» To do
In the records below, begin at the line that has "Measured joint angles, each" and stop after the line that has "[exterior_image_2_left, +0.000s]"; quote those lines verbatim and nothing more.

» Extracted information
::::
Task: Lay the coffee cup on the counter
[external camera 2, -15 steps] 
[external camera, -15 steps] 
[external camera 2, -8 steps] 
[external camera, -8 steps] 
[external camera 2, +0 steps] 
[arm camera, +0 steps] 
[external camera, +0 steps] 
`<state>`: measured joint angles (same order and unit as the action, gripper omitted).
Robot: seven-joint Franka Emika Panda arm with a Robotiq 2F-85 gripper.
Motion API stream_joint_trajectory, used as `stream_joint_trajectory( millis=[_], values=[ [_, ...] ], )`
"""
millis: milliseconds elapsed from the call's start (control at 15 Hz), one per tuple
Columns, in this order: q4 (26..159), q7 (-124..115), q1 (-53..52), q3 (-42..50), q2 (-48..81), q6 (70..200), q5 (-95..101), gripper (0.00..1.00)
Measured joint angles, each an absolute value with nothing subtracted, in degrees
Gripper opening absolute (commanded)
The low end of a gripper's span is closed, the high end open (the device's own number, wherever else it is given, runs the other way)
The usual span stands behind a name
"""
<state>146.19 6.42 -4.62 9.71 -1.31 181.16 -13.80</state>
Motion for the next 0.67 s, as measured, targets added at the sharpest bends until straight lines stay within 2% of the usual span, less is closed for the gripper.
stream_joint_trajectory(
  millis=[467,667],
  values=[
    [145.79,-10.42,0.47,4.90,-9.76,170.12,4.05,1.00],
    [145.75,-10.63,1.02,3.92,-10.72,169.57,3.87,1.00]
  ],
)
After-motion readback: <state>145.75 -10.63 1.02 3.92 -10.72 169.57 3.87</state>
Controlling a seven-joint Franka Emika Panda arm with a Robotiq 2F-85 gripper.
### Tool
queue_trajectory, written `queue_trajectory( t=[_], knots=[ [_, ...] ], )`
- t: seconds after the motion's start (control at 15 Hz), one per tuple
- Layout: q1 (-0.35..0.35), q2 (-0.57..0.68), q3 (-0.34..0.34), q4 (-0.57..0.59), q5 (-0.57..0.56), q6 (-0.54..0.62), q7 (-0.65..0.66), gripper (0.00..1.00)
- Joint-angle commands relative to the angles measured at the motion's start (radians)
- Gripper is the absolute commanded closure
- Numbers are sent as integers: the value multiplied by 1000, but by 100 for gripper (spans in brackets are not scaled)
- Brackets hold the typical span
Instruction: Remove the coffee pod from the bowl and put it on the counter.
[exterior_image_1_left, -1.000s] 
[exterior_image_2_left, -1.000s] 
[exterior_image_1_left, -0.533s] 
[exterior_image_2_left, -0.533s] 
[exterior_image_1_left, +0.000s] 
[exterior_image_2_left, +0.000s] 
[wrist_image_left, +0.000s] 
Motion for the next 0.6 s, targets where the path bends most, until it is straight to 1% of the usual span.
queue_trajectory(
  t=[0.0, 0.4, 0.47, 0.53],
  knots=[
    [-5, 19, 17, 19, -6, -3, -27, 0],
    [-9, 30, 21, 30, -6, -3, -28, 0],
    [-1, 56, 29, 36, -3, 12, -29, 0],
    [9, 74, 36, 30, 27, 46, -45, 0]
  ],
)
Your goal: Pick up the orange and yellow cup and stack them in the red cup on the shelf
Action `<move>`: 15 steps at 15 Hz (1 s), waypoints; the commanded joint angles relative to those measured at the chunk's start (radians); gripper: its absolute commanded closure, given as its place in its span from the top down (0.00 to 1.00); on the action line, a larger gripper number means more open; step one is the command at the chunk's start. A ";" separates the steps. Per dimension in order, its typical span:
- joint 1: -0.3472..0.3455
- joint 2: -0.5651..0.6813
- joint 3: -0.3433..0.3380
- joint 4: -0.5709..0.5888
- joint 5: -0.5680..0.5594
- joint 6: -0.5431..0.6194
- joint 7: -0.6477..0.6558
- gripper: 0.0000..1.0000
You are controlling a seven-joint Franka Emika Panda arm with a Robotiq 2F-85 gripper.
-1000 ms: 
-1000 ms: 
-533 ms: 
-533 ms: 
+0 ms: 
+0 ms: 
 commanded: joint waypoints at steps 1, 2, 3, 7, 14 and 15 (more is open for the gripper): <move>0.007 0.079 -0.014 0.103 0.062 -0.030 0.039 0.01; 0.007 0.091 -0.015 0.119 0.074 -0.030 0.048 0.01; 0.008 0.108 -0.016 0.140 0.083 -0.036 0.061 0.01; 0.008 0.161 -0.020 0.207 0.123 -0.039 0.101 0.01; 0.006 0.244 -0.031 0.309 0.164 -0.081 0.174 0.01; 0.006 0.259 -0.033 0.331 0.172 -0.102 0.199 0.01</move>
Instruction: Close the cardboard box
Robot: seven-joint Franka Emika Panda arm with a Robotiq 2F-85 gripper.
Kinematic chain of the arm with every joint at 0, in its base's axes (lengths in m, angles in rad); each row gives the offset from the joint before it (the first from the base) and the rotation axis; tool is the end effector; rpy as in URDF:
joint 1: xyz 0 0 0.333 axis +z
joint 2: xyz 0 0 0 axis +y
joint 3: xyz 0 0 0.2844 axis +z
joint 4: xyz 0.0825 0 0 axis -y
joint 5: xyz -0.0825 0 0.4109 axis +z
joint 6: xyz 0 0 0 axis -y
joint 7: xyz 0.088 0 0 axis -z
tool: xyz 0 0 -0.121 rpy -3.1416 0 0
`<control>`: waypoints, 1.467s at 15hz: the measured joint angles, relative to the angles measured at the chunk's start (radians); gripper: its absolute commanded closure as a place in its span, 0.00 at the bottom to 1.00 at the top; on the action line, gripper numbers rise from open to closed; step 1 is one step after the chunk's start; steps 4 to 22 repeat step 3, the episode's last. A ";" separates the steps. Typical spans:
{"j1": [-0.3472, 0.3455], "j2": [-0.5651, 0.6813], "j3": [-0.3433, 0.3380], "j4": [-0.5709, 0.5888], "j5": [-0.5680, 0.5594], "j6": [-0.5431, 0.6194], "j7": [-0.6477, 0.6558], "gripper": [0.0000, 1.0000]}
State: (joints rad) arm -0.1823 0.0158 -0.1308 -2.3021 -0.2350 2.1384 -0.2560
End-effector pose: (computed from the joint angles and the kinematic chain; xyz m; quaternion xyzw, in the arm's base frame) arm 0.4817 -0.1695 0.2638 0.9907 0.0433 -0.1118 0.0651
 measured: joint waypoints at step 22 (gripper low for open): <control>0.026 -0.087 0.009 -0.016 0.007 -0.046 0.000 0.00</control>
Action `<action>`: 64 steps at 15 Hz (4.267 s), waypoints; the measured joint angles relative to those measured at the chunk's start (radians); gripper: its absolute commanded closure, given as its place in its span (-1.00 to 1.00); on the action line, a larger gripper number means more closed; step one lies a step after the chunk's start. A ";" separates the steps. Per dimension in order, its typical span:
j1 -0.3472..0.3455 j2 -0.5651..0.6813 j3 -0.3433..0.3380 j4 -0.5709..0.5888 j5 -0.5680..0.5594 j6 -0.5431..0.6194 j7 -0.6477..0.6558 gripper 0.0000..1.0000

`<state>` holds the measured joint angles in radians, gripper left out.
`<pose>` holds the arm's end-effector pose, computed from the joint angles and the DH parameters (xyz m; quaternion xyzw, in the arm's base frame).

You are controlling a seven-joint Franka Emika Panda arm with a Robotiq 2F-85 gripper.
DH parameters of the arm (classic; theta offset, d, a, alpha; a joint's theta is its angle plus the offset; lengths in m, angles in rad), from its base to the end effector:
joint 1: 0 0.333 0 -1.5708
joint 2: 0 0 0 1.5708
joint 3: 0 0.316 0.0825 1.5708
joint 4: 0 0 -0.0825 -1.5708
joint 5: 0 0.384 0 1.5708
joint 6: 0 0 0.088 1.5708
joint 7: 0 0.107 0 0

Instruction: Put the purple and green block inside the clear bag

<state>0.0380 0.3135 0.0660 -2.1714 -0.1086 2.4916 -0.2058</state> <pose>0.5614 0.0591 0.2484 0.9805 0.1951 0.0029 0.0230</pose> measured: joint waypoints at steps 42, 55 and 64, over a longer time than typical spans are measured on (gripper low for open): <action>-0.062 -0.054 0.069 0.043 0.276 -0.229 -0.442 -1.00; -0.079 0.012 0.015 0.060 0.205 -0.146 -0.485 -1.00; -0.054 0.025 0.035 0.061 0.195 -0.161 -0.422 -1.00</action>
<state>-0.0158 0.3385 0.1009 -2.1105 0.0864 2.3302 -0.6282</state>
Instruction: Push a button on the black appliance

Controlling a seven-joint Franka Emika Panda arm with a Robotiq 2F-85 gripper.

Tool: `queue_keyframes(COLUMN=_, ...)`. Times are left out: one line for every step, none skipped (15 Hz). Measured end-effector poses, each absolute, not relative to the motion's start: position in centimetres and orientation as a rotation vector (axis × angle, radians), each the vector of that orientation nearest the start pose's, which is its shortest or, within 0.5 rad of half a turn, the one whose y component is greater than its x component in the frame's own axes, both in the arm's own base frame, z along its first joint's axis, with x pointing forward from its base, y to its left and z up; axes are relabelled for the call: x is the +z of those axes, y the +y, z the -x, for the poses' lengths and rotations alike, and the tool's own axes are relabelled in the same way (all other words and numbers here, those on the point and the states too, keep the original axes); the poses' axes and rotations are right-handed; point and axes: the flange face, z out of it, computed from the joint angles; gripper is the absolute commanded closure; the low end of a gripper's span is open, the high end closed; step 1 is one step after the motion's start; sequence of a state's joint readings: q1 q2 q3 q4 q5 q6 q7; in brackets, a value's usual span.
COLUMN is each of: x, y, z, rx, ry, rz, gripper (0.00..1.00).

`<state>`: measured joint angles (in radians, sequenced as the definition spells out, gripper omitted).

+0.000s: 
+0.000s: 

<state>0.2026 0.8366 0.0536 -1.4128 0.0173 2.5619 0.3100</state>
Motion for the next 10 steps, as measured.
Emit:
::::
» Solution for this task
Measured joint angles, each an absolute value with nothing subtracted, in degrees
Gripper opening absolute (commanded)
The low end of a gripper's span is closed, the high end open (the device's own number, wherever else it is given, runs the other way)
The usual span stands behind a name
"""
<state>146.19 6.42 -4.62 9.71 -1.31 181.16 -13.80</state>
Motion for the next 0.67 s, as measured, targets added at the sharpest bends until straight lines stay within 2% of the usual span, less is closed for the gripper.
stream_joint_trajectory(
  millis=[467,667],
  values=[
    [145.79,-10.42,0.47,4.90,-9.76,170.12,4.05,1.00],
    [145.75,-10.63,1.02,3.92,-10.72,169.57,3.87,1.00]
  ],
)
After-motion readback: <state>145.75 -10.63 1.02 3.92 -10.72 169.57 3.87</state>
Controlling a seven-joint Franka Emika Panda arm with a Robotiq 2F-85 gripper.
### Tool
queue_trajectory, written `queue_trajectory( t=[_], knots=[ [_, ...] ], )`
- t: seconds after the motion's start (control at 15 Hz), one per tuple
- Layout: q1 (-0.35..0.35), q2 (-0.57..0.68), q3 (-0.34..0.34), q4 (-0.57..0.59), q5 (-0.57..0.56), q6 (-0.54..0.62), q7 (-0.65..0.66), gripper (0.00..1.00)
- Joint-angle commands relative to the angles measured at the motion's start (radians)
- Gripper is the absolute commanded closure
- Numbers are sent as integers: the value multiplied by 1000, but by 100 for gripper (spans in brackets are not scaled)
- Brackets hold the typical span
Instruction: Remove the coffee pod from the bowl and put it on the counter.
[exterior_image_1_left, -1.000s] 
[exterior_image_2_left, -1.000s] 
[exterior_image_1_left, -0.533s] 
[exterior_image_2_left, -0.533s] 
[exterior_image_1_left, +0.000s] 
[exterior_image_2_left, +0.000s] 

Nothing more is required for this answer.